A portal to promote plant recording and analysis of plant data
0 stars 0 forks source link

BRC import file HLS_test_data_HL10_v2.csv - test results #68

Closed andrewvanbreda closed 7 years ago

andrewvanbreda commented 7 years ago

Hi @sacrevert ,

I tested you import file, I think the results are a mixed bag really, could be better, could be worse.

Firstly I didn't have those species on my machine, unfortunately on my development warehouse the importer isn't working at the minute, so I changed your species in the file into ones I knew I had, this shouldn't affect the validity of the test though

Firstly the good. When I initially ran the importer it did correctly warn me with issues with the file. I didn't analyse every single aspect about what it should of warned me about, but it did seem to correctly complain about:

Minor problems first

  1. The first error screen that showed the warning above did have some layout problems. This isn't the same warning screen with the nice tables on. I don't remember it being like this before though. It never looked at good as the tables screen, but it wasn't this ugly, it might of been related to the sheer amount of information it was trying to show me.

  2. For the stratum column I realised I would have to stop the system hiding it even after I created the attribute, this is because it automatically hides attributes that we don't want. I tried to quickly do this, however as it is an occurrence attribute it wasn't a super quick job...am sure it wouldn't take too long, but not the few minutes I tried to do it in. I don't really foresee any major issue with stratum although I couldn't test it

  3. There is no Cover attribute at the minute, but once Strata works, this should be easy to add too.

More serious issues

  1. You used a "NT94675,14360" spatial reference. I don't think this is valid (I assume it isn't valid to include a comma). The importer actually thought this was two columns which it shouldn't of done as it was in quotes. I am surprised it did this as it is based on the indicia importer which I assume works for that scenery, needs fixing anyway.

  2. I changed the import file in order to overcome some of these issues, to get to the point of having done an actual import. The first import I did said it couldn't find the location 9437. That probably means I mapped the wrong column, but it shouldn't of done that anyway, as should create the plot

  3. On a second run of the import it complained about a sample/occurrence error. I have never seen that error during the development of this project before. I am confident that has only occurred because of a the tangle of situations we just had as have definitely seen it import some data as recently as yesterday.

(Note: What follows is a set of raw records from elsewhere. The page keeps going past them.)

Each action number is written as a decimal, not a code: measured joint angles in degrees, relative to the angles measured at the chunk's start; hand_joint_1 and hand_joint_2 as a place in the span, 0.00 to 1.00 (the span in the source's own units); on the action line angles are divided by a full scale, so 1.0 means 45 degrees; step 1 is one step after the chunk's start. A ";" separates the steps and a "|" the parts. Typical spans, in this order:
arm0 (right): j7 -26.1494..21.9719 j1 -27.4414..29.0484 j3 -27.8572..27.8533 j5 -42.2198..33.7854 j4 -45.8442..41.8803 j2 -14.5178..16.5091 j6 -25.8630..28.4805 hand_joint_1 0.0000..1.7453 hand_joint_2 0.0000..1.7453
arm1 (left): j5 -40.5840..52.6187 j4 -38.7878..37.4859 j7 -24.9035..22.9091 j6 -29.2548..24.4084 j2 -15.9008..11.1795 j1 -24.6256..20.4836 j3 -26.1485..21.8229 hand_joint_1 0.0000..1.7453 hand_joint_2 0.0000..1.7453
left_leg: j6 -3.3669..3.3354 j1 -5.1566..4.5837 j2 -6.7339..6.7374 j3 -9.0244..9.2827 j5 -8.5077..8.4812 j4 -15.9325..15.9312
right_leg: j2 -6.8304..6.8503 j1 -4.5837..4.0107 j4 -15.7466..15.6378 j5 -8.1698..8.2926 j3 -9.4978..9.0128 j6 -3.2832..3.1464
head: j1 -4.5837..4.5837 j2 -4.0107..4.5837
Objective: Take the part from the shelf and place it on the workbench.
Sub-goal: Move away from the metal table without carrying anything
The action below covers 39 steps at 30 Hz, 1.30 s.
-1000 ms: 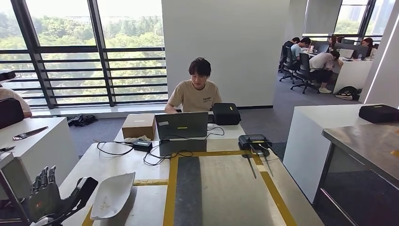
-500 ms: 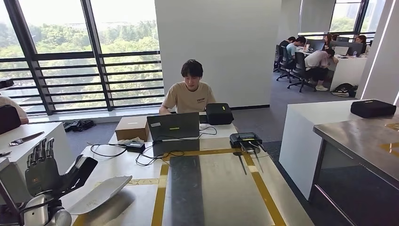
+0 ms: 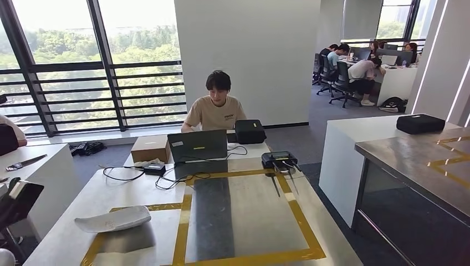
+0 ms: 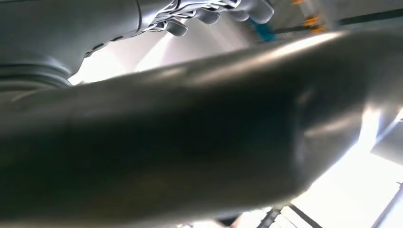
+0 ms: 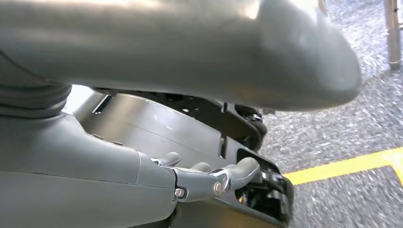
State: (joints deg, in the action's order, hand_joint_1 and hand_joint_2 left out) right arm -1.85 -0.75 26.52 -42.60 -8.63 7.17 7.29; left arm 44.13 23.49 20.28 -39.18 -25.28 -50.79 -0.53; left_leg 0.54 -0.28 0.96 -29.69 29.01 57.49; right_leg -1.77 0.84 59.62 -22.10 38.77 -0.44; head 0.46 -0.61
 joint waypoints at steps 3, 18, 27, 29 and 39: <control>-0.0033 0.0055 -0.0098 -0.0130 0.0000 0.0019 0.0031 0.00 0.00 | -0.3157 0.0127 0.1093 0.0324 -0.0202 0.2398 -0.2149 0.00 0.00 | -0.0208 0.0072 0.0168 -0.0184 -0.0454 -0.0238 | 0.0207 0.0008 0.1227 -0.1510 0.0325 0.0155 | -0.0024 0.0000; -0.0482 -0.0023 -0.0182 0.0379 0.0000 -0.0292 -0.0600 0.00 0.00 | -0.4996 -0.2492 -0.7252 0.3435 0.4210 1.0589 -0.6405 0.00 0.00 | 0.0552 0.0393 -0.0083 -0.2066 -0.0118 0.1275 | 0.0449 -0.0085 -0.0374 -0.1697 -0.1944 -0.0392 | -0.0012 0.0001; 0.0006 -0.0277 0.0472 0.1158 0.0000 -0.0798 -0.0735 0.00 0.00 | -0.4791 -0.2797 -0.6900 0.5381 0.6071 1.0838 -0.7018 0.00 0.00 | 0.0381 0.0308 -0.0216 0.0541 0.0514 0.0426 | 0.0588 -0.0122 -0.0141 -0.0565 -0.0624 -0.0032 | 0.0023 0.0000; 0.0118 -0.0299 0.0581 0.1148 0.0000 -0.0851 -0.0705 0.00 0.00 | -0.4159 -0.2799 -0.6141 0.6363 0.5930 1.0809 -0.6874 0.00 0.00 | 0.0161 0.0206 -0.0247 0.0618 0.0582 0.0019 | 0.0594 -0.0095 -0.0210 -0.0326 -0.0600 0.0144 | 0.0009 0.0000; 0.0326 -0.0342 0.0702 0.0804 0.0005 -0.0929 -0.0206 0.00 0.00 | -0.1168 -0.2832 -0.5905 0.9161 0.5737 0.9274 -0.4676 0.00 0.00 | -0.0328 0.0147 -0.0169 -0.1289 -0.0978 0.0192 | 0.0412 -0.0058 0.2502 -0.2164 -0.0781 0.0433 | -0.0098 0.0000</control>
State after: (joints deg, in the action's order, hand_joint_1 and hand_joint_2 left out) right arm -0.38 -2.29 29.68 -38.99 -8.61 2.99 6.36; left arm 38.88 10.74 -6.30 2.05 0.54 -9.06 -21.57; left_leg -0.94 0.38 0.20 -35.49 24.61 58.35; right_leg 0.08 0.58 70.88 -31.84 35.26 1.51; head 0.02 -0.61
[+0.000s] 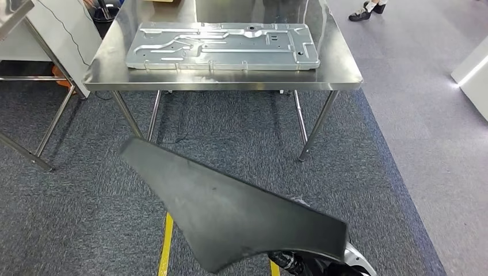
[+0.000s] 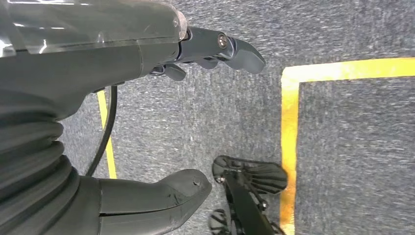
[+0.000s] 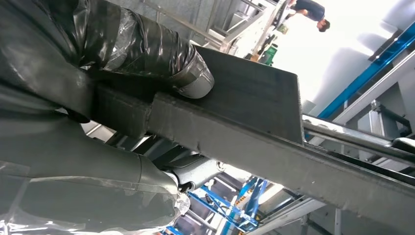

  4. One final note, more of a question @sacrevert You mentioned you were concerned about grasses and mosses earlier. At the moment it treats these like an occurrence. So you will need to give more detail on your concern so I can provide any information you need.

So my next plan of action is run the importer with another simpler importer file and make sure I can overcome all of the above issues, as I say some of the issues I have seen working in the past (numbers 5 and 6, and 1 to some extent) Once I have it working on a very simple file with cover and stratum also, then I can try and rerun the file

Nested in #46

sacrevert commented 7 years ago

I will respond to your points in individual comments below.

sacrevert commented 7 years ago

Some rows wth same sample id are split up in the file so they aren't on consecutive rows

I did that on purpose, thinking what the average user might do. Now I am thinking whether the checks need to be more intelligent. For example, here, the occurrences with the same sample id that are not on consective rows are actually for different plots, so, should the importer realise that they cannot actually be the same sample?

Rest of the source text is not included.